Gillis v. Gillis

30 L.R.A. 143, 96 Ga. 1
CourtSupreme Court of Georgia
DecidedMarch 11, 1895
StatusPublished
Cited by47 cases

This text of 30 L.R.A. 143 (Gillis v. Gillis) is published on Counsel Stack Legal Research, covering Supreme Court of Georgia primary law. Counsel Stack provides free access to over 12 million legal documents including statutes, case law, regulations, and constitutions.

Bluebook
Gillis v. Gillis, 30 L.R.A. 143, 96 Ga. 1 (Ga. 1895).

Opinion

Lumpkin, Justice.

The nominated executors of the alleged last will of Sarah Gillis propounded the same for probate, and a caveat was filed by some of her heirs at law. On the trial in the superior court, to which' court the case had been carried by appeal, there was a verdict for the propounders; and the caveators bring up for review a judgment overruling their motion for a new trial. Besides the general grounds that the verdict was contrary to law and the evidence, and that the court erred in refusing to grant a nonsuit, the motion contained special grounds raising certain questions, the nature of which is disclosed by, the head-notes and this opinion.

The paper purporting to be the will was executed by the testatrix on the 12th day of March, 1878. It bears the names of four witnesses, but it was conceded that the last of them signed his name some time after the execution of the paper by the testatrix and its attestation by the other witnesses, and it does not appear that he signed in her presence. The appearance, therefore, of the name of this witness upon the paper counts for nothing in determining the question of the legality of its execution. Accordingly, the fact that he signed will be ignored altogether, and it will be understood that in speaking of the subscribing witnesses to the paper, reference to the other three only is intended. One of these signed by making her mark. Another died before the testatrix. The usual and formal attestation clause was used. The paper was offered for probate soon after the death of the testatrix, and about twenty years after its execution and attestation. At the time of probate, the two subscribing witnesses then in life were produced. The one who wrote his own name proved the due execution of the paper as a will. The signature of the de[3]*3ceased witness was shown to be in his handwriting. The illiterate witness testified that she had no recollection of attesting the will, and could not swear to the making of her mark. At the same time, however, she did not expressly swear that she did not attest by her mark the paper propounded.
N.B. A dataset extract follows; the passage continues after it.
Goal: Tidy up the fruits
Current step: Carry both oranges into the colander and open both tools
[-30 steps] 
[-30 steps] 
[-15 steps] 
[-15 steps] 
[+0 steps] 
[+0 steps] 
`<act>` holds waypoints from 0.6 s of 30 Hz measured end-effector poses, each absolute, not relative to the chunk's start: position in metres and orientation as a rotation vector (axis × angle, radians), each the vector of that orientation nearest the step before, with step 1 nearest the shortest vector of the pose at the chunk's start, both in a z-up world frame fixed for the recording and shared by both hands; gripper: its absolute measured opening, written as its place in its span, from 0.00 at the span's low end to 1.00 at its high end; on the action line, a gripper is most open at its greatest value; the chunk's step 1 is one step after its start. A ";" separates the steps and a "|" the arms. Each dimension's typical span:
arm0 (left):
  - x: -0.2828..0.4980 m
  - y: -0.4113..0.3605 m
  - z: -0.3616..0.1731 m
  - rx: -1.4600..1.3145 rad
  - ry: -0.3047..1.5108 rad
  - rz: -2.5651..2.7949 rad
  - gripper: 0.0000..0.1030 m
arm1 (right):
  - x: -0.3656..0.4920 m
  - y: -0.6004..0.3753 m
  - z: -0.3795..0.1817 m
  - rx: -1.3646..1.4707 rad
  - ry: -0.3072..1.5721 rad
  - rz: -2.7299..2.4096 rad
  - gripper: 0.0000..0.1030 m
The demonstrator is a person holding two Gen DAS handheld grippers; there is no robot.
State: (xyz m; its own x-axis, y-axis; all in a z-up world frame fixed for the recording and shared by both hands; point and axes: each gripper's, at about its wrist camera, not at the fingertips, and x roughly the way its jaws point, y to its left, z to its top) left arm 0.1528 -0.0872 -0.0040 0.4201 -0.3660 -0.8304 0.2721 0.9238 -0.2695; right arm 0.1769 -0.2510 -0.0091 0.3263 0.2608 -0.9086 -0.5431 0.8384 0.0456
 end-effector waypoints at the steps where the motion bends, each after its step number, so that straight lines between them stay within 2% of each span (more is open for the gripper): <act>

1. The first and leading question is: Was the paper legally attested as a will ? The execution and attestation of written wills in this State, as to both real and personal property, is provided for in sections 2414 and 2415 of the code. Section 2414 reads as follows: “All wills (except nuncupative wills) disposing of realty or personalty, must he in writing, signed by the party making the same, or by some other person in his presence, and by his express directions, and shall be attested and subscribed in the presence of the testator by three or more competent witnesses.” Section 2415 declares that: “A witness may attest by his mark, provided he can swear to the same; but one witness cannot subscribe the name of another, even in his presence and by his direction.” Section 2414 was codified from section 5 of 29 Challes II, ch. 3, known as the “ statute of frauds,” in reference to devises of real property (Cobb’s Dig. p. 1128, Huff v. Huff, 41 Ga. 701), and from an act of January 21, 1852 (Acts of 1851-2, p. 104), which prescribes that wills bequeathing personal property shall be executed as are wills devising real property. The statute of frauds and our own act of 1852 each uses the word “ credible,” and section 2414 of the code uses the word “ competent,” as to the three or more witnesses required to attest a will. These two words are, as here used, synonymous. Hall v. Hall, 18 Ga. 40. They mean, in this connection, witnesses who are competent at the time of attestation to testify in a court of justice.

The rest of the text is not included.